**About this task:**
Locate every line in the records below that contains the word "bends", and copy each one.

____ Given data

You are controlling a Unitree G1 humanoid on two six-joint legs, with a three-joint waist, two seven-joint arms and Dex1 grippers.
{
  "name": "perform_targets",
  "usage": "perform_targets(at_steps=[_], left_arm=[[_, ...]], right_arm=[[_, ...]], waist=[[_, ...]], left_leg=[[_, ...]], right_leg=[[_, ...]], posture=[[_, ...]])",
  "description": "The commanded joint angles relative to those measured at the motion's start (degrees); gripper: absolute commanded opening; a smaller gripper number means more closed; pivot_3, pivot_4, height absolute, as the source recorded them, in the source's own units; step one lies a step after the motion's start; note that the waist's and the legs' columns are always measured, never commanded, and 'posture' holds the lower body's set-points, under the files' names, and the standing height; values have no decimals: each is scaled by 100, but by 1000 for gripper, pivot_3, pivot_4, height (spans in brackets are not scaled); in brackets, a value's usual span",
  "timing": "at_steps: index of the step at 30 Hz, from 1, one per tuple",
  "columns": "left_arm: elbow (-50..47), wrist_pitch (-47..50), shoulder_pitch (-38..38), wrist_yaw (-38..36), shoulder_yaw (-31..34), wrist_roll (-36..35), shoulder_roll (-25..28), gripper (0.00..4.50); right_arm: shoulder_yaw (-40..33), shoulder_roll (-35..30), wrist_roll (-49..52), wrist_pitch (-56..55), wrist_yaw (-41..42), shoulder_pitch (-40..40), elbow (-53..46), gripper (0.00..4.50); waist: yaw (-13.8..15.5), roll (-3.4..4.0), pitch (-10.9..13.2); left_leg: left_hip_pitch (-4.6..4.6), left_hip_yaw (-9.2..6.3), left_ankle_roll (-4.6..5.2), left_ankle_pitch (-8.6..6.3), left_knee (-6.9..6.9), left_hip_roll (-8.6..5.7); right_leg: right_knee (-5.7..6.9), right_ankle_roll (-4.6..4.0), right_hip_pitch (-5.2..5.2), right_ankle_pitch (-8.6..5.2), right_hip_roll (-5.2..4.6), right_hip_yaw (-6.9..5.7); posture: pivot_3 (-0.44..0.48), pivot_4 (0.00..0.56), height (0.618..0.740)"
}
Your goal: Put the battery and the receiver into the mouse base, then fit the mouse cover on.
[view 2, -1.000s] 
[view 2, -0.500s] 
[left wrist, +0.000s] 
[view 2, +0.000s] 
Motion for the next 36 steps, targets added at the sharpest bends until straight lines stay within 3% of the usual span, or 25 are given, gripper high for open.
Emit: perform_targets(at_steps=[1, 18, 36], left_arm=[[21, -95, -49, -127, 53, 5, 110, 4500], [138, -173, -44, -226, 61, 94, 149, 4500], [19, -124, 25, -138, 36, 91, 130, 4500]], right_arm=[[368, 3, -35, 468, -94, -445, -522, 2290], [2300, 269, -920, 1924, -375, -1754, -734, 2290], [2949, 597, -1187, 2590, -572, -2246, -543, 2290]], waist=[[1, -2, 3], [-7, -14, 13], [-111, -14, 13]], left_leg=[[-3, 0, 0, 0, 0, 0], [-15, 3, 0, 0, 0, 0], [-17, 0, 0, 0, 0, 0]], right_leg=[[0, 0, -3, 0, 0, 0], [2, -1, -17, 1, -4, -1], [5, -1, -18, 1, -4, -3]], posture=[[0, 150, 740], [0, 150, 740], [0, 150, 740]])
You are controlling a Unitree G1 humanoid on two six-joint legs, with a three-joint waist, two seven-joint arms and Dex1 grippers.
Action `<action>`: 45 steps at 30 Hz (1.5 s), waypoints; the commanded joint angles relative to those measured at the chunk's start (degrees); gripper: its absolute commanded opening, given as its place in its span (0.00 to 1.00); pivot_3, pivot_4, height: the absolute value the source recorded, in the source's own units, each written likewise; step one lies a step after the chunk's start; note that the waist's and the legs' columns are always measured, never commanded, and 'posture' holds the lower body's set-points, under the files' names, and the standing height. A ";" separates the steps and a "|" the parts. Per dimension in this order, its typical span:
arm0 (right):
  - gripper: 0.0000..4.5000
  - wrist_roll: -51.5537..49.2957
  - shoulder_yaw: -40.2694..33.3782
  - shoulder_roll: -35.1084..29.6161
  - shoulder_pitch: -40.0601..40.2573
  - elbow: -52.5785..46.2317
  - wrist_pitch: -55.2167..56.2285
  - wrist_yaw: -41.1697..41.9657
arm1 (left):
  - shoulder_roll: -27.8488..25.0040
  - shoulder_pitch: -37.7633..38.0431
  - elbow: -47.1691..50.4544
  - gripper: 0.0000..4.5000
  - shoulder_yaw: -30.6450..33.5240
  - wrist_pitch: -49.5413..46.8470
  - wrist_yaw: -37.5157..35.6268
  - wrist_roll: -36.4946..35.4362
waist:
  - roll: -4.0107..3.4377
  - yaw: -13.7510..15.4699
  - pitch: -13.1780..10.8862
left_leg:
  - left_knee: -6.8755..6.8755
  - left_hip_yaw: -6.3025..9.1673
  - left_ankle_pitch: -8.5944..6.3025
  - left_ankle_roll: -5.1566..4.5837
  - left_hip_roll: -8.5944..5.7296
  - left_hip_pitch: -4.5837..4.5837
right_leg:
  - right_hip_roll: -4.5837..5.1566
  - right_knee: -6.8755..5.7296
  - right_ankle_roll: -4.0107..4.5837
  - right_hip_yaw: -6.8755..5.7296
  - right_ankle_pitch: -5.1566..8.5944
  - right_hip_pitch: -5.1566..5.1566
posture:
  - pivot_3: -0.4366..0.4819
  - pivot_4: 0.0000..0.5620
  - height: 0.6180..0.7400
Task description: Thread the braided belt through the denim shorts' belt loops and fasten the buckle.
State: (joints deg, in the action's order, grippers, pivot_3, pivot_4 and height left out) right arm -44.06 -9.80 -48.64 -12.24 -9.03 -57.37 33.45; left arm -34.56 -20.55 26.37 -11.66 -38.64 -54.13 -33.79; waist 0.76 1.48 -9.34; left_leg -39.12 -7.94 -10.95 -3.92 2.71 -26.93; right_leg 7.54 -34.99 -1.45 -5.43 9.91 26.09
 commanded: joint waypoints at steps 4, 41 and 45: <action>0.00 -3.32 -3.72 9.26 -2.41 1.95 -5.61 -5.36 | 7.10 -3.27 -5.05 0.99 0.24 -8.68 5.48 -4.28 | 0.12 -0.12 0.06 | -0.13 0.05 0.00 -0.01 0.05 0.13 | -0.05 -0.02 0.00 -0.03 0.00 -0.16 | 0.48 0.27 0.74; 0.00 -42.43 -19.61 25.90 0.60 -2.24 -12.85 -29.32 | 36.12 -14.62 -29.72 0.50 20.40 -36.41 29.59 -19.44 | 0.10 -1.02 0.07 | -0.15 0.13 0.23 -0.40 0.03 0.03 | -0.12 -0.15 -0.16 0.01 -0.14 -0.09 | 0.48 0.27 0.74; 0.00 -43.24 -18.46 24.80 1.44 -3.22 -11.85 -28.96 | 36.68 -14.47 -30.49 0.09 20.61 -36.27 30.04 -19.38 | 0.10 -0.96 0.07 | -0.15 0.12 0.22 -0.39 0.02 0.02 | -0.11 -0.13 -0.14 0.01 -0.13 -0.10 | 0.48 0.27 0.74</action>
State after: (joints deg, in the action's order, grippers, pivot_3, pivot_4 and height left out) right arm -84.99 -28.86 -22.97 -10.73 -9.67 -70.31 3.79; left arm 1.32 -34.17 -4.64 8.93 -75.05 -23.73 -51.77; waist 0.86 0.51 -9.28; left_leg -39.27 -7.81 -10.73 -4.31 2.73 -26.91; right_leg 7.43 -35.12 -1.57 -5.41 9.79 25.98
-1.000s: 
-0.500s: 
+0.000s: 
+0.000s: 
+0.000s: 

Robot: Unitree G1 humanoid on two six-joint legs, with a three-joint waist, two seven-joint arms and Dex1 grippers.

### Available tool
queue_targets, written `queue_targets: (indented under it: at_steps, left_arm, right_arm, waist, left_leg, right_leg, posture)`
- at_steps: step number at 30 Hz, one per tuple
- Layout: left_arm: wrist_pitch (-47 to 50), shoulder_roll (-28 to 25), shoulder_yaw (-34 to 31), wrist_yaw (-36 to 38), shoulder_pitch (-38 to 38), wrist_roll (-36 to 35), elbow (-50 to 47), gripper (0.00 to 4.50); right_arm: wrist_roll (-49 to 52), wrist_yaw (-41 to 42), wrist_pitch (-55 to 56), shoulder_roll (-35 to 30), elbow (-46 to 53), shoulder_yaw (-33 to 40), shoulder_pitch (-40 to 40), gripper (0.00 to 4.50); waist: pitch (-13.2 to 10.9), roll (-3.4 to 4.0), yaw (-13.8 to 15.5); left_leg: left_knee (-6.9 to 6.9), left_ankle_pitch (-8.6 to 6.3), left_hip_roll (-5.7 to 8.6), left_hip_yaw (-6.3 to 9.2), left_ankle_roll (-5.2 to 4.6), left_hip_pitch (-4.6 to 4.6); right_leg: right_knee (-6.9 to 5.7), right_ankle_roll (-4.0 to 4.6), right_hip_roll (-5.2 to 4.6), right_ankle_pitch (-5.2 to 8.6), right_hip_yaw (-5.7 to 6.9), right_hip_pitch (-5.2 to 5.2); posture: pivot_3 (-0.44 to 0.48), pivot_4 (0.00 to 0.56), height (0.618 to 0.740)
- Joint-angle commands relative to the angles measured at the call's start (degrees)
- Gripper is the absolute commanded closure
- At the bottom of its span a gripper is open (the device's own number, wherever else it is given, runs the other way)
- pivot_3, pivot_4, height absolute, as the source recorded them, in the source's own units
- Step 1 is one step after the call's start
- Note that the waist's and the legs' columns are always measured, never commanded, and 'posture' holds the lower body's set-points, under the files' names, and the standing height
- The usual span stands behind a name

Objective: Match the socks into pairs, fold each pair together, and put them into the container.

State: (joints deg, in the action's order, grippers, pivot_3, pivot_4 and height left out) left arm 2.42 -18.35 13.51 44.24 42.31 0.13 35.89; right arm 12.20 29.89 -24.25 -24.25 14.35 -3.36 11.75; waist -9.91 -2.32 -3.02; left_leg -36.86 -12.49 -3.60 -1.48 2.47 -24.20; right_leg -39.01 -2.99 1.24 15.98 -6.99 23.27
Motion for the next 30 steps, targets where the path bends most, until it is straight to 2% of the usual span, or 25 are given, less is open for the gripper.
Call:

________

**Exercise solution:**
Motion for the next 36 steps, targets added at the sharpest bends until straight lines stay within 3% of the usual span, or 25 are given, gripper high for open.
Motion for the next 30 steps, targets where the path bends most, until it is straight to 2% of the usual span, or 25 are given, less is open for the gripper.

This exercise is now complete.